Exercise details -> In the records below, find the line with "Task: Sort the" and the line with "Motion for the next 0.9"; return exactly those lines and every line between them.

Records from a data collection ->
——————

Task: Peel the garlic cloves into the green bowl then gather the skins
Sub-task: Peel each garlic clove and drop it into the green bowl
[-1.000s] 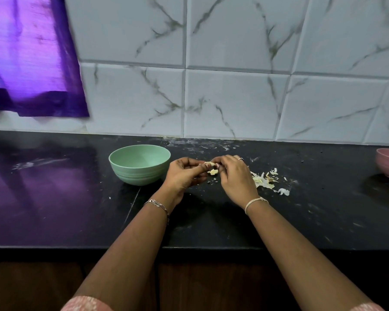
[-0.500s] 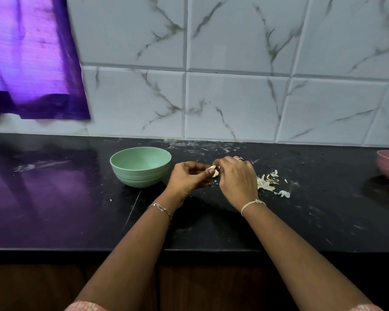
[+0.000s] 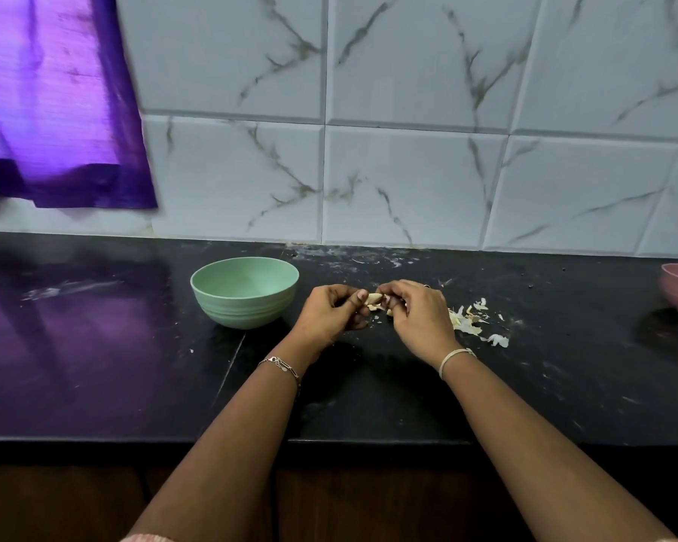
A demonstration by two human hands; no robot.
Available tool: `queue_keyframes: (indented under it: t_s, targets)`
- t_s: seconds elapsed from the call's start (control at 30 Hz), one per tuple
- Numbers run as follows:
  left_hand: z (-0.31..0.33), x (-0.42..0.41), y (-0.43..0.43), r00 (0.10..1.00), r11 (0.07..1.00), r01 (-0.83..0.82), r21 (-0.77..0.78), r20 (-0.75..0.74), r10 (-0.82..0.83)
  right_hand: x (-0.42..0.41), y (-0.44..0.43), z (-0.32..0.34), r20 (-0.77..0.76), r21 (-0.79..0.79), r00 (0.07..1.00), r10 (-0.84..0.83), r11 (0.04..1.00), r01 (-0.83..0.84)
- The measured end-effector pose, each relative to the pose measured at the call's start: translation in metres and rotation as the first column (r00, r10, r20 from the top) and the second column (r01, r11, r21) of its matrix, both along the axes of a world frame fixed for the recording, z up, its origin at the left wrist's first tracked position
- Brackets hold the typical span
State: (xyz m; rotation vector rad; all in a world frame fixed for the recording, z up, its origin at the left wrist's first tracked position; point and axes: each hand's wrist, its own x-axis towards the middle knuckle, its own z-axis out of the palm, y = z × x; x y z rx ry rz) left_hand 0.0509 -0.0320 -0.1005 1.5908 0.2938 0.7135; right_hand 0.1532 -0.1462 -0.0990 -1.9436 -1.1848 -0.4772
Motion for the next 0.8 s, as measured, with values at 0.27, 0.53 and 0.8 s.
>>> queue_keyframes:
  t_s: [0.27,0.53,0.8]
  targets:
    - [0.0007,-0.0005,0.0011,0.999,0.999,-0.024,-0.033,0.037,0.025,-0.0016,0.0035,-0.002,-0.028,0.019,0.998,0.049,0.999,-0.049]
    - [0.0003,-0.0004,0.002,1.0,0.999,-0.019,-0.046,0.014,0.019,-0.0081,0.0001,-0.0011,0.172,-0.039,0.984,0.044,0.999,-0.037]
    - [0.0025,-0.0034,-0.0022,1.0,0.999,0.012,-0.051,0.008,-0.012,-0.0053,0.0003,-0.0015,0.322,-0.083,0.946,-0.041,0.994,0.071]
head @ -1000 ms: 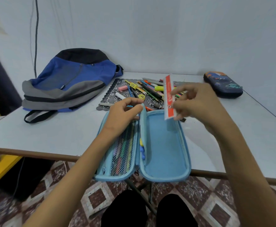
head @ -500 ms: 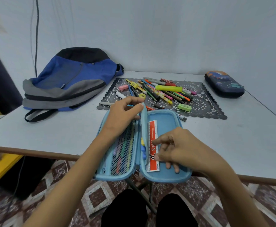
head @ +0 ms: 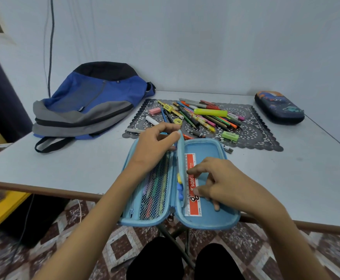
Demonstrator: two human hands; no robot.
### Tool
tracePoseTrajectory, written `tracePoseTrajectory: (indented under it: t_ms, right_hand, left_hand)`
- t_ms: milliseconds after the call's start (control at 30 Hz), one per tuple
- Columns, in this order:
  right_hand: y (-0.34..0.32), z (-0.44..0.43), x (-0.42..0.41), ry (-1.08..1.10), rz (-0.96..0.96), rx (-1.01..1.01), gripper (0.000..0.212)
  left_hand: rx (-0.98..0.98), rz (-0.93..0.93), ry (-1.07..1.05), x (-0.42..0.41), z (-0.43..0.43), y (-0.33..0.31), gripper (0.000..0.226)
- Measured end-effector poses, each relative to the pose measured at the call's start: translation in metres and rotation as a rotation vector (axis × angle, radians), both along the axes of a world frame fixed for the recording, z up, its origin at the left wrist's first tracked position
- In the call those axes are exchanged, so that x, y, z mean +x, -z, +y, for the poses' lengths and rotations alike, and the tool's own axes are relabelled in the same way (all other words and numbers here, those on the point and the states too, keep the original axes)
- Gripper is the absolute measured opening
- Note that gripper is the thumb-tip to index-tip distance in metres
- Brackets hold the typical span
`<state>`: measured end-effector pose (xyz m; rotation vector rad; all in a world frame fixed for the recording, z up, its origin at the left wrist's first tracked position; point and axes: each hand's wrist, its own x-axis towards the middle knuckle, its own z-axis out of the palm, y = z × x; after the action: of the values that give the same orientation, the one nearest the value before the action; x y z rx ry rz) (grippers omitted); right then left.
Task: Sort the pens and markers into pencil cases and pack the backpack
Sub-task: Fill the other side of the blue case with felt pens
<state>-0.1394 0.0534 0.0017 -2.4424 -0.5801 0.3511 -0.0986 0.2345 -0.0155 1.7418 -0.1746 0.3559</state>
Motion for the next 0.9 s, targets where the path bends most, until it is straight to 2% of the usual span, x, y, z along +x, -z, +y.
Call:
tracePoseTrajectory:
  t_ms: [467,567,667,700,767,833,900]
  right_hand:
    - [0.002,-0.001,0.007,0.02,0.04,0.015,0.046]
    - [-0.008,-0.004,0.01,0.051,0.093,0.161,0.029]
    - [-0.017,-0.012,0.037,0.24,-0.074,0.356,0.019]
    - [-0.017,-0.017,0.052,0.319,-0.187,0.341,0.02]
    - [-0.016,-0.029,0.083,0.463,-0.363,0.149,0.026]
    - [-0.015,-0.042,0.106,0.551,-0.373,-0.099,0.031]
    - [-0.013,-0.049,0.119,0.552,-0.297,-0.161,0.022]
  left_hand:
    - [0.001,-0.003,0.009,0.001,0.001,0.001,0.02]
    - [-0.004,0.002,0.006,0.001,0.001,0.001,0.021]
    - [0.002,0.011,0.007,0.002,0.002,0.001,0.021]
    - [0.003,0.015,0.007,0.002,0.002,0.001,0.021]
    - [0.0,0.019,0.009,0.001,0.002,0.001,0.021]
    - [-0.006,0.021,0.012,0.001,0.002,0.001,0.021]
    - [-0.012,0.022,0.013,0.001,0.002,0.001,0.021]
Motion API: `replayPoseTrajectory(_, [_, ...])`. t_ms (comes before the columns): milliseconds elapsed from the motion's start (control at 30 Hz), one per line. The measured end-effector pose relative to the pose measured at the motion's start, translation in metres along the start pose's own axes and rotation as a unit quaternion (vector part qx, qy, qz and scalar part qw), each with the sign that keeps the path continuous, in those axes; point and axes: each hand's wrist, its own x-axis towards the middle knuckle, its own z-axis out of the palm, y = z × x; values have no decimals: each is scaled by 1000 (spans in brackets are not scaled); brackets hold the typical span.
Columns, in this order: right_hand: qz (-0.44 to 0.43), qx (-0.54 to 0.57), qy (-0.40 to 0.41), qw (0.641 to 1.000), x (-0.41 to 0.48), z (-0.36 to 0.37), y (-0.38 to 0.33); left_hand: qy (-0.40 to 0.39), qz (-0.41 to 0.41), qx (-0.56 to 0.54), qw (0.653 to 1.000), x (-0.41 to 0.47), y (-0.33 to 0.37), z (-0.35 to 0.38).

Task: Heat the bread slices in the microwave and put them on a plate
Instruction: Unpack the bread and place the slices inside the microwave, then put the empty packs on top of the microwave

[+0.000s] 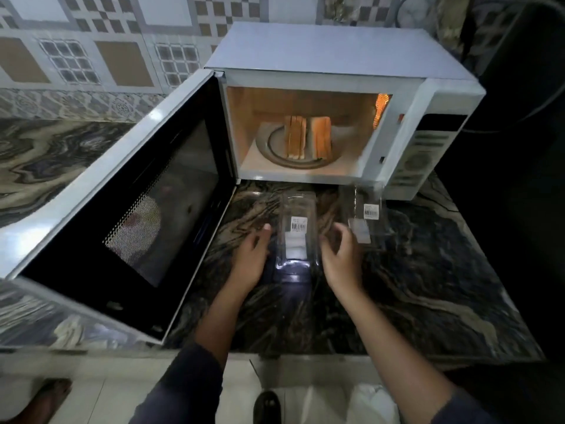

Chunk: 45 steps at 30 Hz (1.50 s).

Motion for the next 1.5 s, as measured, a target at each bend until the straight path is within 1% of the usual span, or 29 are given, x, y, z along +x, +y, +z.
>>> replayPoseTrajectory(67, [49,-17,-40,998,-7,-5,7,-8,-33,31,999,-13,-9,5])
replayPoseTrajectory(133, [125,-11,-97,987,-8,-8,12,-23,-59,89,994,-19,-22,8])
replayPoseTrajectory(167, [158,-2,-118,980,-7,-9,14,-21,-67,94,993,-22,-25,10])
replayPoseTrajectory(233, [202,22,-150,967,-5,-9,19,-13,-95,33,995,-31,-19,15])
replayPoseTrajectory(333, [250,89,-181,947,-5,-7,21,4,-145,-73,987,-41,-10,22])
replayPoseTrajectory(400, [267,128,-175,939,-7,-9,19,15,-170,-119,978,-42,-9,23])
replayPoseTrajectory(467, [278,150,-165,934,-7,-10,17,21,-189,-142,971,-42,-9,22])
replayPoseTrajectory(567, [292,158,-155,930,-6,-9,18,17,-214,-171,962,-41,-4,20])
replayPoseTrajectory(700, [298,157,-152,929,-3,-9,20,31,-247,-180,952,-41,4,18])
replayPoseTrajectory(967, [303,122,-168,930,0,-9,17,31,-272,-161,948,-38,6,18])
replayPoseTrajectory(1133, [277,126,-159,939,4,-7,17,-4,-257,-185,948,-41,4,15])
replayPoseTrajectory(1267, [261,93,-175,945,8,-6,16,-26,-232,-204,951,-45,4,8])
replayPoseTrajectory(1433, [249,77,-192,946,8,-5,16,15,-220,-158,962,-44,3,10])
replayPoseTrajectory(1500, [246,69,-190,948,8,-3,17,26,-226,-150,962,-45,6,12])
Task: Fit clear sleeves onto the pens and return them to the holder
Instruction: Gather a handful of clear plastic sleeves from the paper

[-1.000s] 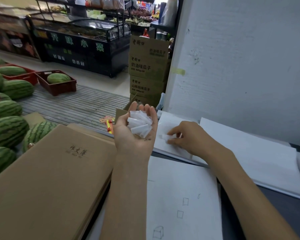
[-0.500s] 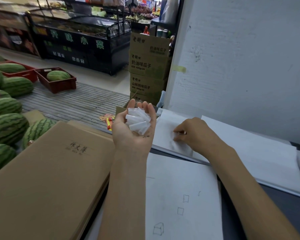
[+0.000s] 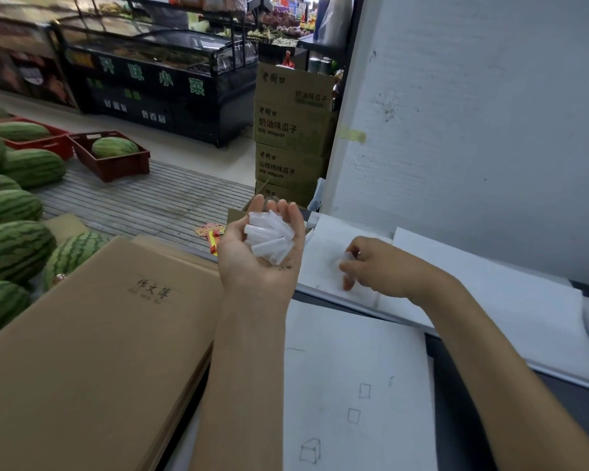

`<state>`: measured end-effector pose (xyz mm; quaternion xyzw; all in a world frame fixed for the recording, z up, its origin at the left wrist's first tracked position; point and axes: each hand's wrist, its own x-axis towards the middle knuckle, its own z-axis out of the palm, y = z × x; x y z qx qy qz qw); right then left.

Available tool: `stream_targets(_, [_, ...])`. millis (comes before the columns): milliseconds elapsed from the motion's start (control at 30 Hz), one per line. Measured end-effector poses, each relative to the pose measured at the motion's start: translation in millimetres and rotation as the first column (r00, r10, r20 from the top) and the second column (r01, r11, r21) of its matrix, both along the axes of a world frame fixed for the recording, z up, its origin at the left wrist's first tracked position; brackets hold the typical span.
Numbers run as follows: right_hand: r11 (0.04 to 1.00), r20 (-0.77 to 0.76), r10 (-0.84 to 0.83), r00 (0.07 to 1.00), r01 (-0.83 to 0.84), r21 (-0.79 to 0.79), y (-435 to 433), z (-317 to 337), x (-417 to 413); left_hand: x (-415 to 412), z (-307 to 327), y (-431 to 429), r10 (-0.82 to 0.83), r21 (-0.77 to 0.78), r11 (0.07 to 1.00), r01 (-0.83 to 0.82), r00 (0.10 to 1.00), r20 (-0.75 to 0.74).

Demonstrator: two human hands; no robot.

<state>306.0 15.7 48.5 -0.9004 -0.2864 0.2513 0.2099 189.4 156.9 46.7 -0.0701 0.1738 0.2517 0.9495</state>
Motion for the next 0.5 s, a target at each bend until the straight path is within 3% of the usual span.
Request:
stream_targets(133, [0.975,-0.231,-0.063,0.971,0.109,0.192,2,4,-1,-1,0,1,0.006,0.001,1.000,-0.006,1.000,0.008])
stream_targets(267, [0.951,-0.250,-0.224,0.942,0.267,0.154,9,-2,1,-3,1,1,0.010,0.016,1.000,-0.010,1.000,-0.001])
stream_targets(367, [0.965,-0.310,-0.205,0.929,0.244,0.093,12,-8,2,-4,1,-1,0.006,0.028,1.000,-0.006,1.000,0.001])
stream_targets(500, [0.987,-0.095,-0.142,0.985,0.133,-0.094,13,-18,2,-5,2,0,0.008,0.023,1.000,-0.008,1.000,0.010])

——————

Task solution ->
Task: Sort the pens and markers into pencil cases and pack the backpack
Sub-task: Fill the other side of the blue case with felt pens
<state>-0.1394 0.0534 0.0017 -2.4424 -0.5801 0.3511 -0.0986 0.2345 -0.0155 1.7418 -0.1746 0.3559</state>
Motion for the next 0.9 s, targets where the path bends most, until it is straight to 2% of the usual span, x, y, z along +x, -z, +y.

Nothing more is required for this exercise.